Task to carry out ▸ Beginning at the top of the data below, write out every line exactly until you reach the line with "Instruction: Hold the", and include that line.

Collected material ▸
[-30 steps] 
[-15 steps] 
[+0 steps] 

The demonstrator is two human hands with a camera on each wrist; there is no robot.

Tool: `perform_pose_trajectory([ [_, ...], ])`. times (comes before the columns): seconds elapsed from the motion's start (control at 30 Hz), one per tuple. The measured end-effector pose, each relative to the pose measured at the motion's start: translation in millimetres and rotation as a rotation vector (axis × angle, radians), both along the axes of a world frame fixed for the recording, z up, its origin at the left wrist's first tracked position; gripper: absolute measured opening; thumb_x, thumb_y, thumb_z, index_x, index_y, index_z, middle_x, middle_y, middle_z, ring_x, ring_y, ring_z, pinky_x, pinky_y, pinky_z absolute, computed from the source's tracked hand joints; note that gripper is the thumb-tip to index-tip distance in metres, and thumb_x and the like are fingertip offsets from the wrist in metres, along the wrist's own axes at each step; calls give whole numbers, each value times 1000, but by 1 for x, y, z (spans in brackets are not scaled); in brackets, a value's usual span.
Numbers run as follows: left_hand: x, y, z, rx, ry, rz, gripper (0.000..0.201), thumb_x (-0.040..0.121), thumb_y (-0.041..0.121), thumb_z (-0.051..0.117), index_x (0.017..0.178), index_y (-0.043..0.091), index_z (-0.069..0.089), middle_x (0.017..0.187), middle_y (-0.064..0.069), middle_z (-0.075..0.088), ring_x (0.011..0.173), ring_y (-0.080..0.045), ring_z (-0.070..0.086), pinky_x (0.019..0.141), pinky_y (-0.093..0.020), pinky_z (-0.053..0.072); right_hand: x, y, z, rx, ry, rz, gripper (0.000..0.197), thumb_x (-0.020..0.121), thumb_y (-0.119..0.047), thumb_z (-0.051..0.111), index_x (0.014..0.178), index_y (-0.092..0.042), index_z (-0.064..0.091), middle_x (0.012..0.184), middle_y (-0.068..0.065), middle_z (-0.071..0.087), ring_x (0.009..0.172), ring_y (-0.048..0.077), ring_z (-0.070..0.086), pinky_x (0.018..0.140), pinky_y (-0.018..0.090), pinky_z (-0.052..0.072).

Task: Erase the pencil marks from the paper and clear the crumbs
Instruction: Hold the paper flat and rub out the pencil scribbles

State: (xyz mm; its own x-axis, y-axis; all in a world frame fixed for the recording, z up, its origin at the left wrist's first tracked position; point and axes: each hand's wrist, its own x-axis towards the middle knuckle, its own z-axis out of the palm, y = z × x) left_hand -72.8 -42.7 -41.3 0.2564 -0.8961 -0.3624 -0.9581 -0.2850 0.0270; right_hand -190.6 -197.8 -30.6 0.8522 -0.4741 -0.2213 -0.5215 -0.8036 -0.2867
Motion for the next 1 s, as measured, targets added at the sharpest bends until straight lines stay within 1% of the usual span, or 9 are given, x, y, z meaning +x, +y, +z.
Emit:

Response for this exercise ▸
[-30 steps] 
[-15 steps] 
[+0 steps] 

The demonstrator is two human hands with a camera on each wrist; there is no robot.

Tool: `perform_pose_trajectory([ [_, ...], ])`. times (comes before the columns): seconds elapsed from the motion's start (control at 30 Hz), one per tuple. The measured end-effector pose, each relative to the pose measured at the motion's start: translation in millimetres and rotation as a rotation vector (axis × angle, radians), both along the axes of a world frame fixed for the recording, z up, its origin at the left wrist's first tracked position; gripper: absolute measured opening; thumb_x, thumb_y, thumb_z, index_x, index_y, index_z, middle_x, middle_y, middle_z, ring_x, ring_y, ring_z, pinky_x, pinky_y, pinky_z absolute, computed from the source's tracked hand joints; note that gripper is the thumb-tip to index-tip distance in metres, and thumb_x and the like are fingertip offsets from the wrist in metres, along the wrist's own axes at each step; calls give whole numbers, each value times 1000, but by 1 for x, y, z (spans in brackets are not scaled); in brackets, a value's usual span.
Numbers run as follows: left_hand: x, y, z, rx, ry, rz, gripper (0.000..0.201), thumb_x (-0.040..0.121), thumb_y (-0.041..0.121), thumb_z (-0.051..0.117), index_x (0.017..0.178), index_y (-0.043..0.091), index_z (-0.069..0.089), middle_x (0.017..0.187), middle_y (-0.064..0.069), middle_z (-0.075..0.088), ring_x (0.011..0.173), ring_y (-0.080..0.045), ring_z (-0.070..0.086), pinky_x (0.019..0.141), pinky_y (-0.093..0.020), pinky_z (-0.053..0.072); right_hand: x, y, z, rx, ry, rz, gripper (0.000..0.197), thumb_x (-0.020..0.121), thumb_y (-0.119..0.047), thumb_z (-0.051..0.111), index_x (0.014..0.178), index_y (-0.092..0.042), index_z (-0.064..0.091), middle_x (0.012..0.184), middle_y (-0.068..0.065), middle_z (-0.071..0.087), ring_x (0.009..0.172), ring_y (-0.048..0.077), ring_z (-0.070..0.086), pinky_x (0.018..0.140), pinky_y (-0.018..0.090), pinky_z (-0.052..0.072).

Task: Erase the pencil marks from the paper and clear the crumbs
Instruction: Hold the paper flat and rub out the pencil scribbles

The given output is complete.